Activity ▸
Please copy each line of the listing below precisely, excluding the images.

Supplied information ▸
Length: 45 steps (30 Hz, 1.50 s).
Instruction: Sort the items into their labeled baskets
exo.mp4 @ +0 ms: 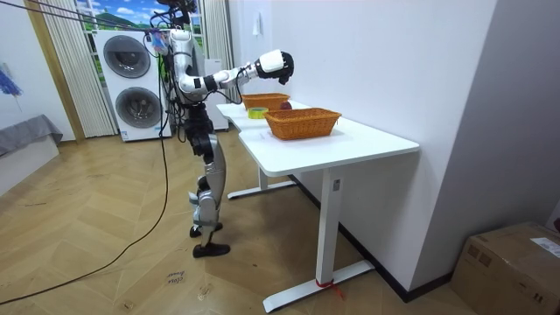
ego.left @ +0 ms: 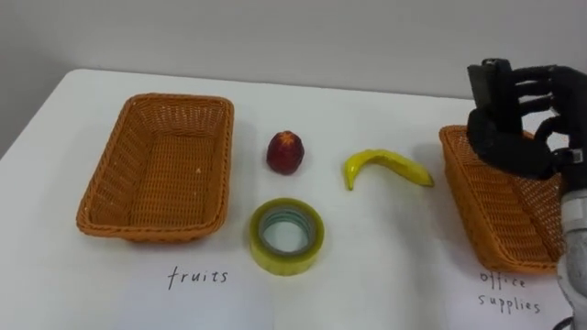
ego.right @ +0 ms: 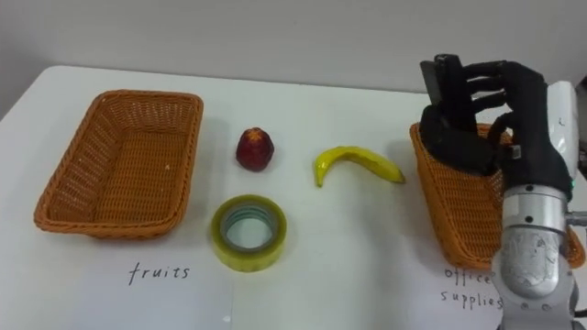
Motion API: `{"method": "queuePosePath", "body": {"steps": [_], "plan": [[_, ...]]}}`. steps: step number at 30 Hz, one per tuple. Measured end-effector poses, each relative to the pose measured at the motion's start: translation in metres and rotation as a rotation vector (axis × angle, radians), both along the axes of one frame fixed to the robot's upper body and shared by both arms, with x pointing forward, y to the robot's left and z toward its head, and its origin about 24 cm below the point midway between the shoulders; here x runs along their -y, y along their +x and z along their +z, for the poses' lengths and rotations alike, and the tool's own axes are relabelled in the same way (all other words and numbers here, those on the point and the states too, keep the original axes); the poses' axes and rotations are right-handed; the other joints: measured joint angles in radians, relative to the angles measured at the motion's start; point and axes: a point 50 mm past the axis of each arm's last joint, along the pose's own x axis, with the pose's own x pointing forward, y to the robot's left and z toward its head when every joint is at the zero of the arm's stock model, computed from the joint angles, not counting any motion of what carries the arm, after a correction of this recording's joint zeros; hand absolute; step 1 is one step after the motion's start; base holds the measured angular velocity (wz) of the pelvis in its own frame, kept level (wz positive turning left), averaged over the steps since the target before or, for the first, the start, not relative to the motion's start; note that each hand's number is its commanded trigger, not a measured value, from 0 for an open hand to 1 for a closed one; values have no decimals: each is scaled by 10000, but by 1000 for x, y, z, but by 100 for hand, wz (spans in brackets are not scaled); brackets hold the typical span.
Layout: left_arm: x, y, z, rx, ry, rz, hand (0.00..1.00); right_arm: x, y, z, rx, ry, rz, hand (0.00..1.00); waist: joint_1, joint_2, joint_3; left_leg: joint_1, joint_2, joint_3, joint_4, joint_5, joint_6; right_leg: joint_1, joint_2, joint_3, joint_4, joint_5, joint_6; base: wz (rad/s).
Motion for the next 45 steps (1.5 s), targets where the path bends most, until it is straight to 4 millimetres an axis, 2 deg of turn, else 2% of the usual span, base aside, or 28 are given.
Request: {"method": "queuePosePath", "body": {"steps": [8,16,22,32,38,39,40,41,43,45], "plan": [[-1,-1,1,36,43,110,0,15,-3,0,57,-159,-763,100,-160,46,20,-21,-1,-3,-35,0,-1,-17,5,-11,-26,0,0,0],[-2,-1,1,33,60,126,0,27,-7,-9,29,342,-1434,100,-412,1,-9,13,-1,15,-77,1,-1,-3,9,5,-28,0,0,0],[-1,-2,1,9,52,135,0,34,-12,-28,-633,1004,-1711,100,-389,-8,-17,116,2,46,-130,1,-1,30,6,31,2,-3,4,-1],[-3,4,2,279,137,88,0,37,-14,-34,-912,1160,-1849,100,-393,-40,-18,152,3,110,-187,11,-6,13,6,34,-1,-7,11,-1],[-3,3,2,247,136,93,0,41,-16,-46,-1444,1275,-2011,100,-373,-62,-16,177,4,154,-227,13,-1,8,6,33,-7,-7,11,-1],[-3,3,2,248,137,92,0,41,-16,-48,-1551,1297,-2003,95,-373,-60,-16,177,4,156,-233,13,-1,6,6,33,-8,-7,11,0],[-3,3,2,248,138,91,0,42,-17,-50,-1640,1315,-2009,69,-372,-55,-16,177,5,156,-237,13,-1,5,7,32,-9,-7,11,0],[-3,3,2,248,136,91,0,42,-17,-50,-1671,1321,-2000,56,-372,-52,-15,177,5,157,-239,13,-1,4,7,32,-9,-7,11,0],[-4,3,2,261,134,84,0,41,-17,-50,-1703,1336,-1960,0,-376,-35,-6,175,6,158,-240,14,-1,3,7,29,-15,-7,11,0],[-4,4,2,263,135,80,0,41,-17,-51,-1751,1347,-1888,0,-376,-31,-7,176,9,158,-240,14,-2,3,8,28,-15,-7,11,0]]}}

The answer ▸
Length: 45 steps (30 Hz, 1.50 s).
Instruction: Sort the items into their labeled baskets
exo.mp4 @ +0 ms: 
ego.left @ +0 ms: 
ego.right @ +0 ms: 
Motion API: `{"method": "queuePosePath", "body": {"steps": [_], "plan": [[_, ...]]}}`. steps: step number at 30 Hz, one per tuple. Measured end-effector poses, each relative to the pose measured at the motion's start: translation in metres and rotation as a rotation vector (axis × angle, radians), both along the axes of one frame fixed to the robot's upper body and shared by both arms, with x pointing forward, y to the robot's left and z toward its head, and its origin about 24 cm below the point midway between the shoulders; here x runs along their -y, y along their +x and z along their +z, for the poses' lengths and rotations alike, and the tool's own axes are relabelled in the same way (all other words and numbers here, those on the point and the states too, keep the original axes); the poses' axes and rotations are right-handed; the other joints: measured joint angles in radians, relative to the angles measured at the motion's start; point and axes: a point 50 mm past the axis of each arm's last joint, along the pose's own x axis, with the pose's own x pointing forward, y to the robot's left and z toward its head when every joint is at the zero of the arm's stock model, computed from the joint angles, not counting any motion of what carries the arm, after a correction of this recording's joint zeros; hand absolute; step 1 is one step after the motion's start; base holds the measured angular velocity (wz) of the pelvis in its own frame, kept level (wz positive turning left), averaged over the steps since the target before or, for the first, the start, not relative to the motion's start; note that each hand's number is its commanded trigger, not a measured value, from 0 for an open hand to 1 for a closed one; values have no decimals: each is scaled by 10000, but by 1000 for x, y, z, but by 100 for hand, wz (spans in brackets are not scaled); brackets hold the typical span.
Layout: left_arm: x, y, z, rx, ry, rz, hand (0.00..1.00); right_arm: x, y, z, rx, ry, rz, hand (0.00..1.00); waist: joint_1, joint_2, joint_3; left_leg: joint_1, joint_2, joint_3, joint_4, joint_5, joint_6; right_leg: joint_1, joint_2, joint_3, joint_4, joint_5, joint_6; base: wz (rad/s).
Motion for the next 45 steps (1.5 s), targets where the path bends most, until it is straight to 4 millimetres an axis, 2 deg of turn, else 2% of the usual span, base aside, or 28 are given.
Request: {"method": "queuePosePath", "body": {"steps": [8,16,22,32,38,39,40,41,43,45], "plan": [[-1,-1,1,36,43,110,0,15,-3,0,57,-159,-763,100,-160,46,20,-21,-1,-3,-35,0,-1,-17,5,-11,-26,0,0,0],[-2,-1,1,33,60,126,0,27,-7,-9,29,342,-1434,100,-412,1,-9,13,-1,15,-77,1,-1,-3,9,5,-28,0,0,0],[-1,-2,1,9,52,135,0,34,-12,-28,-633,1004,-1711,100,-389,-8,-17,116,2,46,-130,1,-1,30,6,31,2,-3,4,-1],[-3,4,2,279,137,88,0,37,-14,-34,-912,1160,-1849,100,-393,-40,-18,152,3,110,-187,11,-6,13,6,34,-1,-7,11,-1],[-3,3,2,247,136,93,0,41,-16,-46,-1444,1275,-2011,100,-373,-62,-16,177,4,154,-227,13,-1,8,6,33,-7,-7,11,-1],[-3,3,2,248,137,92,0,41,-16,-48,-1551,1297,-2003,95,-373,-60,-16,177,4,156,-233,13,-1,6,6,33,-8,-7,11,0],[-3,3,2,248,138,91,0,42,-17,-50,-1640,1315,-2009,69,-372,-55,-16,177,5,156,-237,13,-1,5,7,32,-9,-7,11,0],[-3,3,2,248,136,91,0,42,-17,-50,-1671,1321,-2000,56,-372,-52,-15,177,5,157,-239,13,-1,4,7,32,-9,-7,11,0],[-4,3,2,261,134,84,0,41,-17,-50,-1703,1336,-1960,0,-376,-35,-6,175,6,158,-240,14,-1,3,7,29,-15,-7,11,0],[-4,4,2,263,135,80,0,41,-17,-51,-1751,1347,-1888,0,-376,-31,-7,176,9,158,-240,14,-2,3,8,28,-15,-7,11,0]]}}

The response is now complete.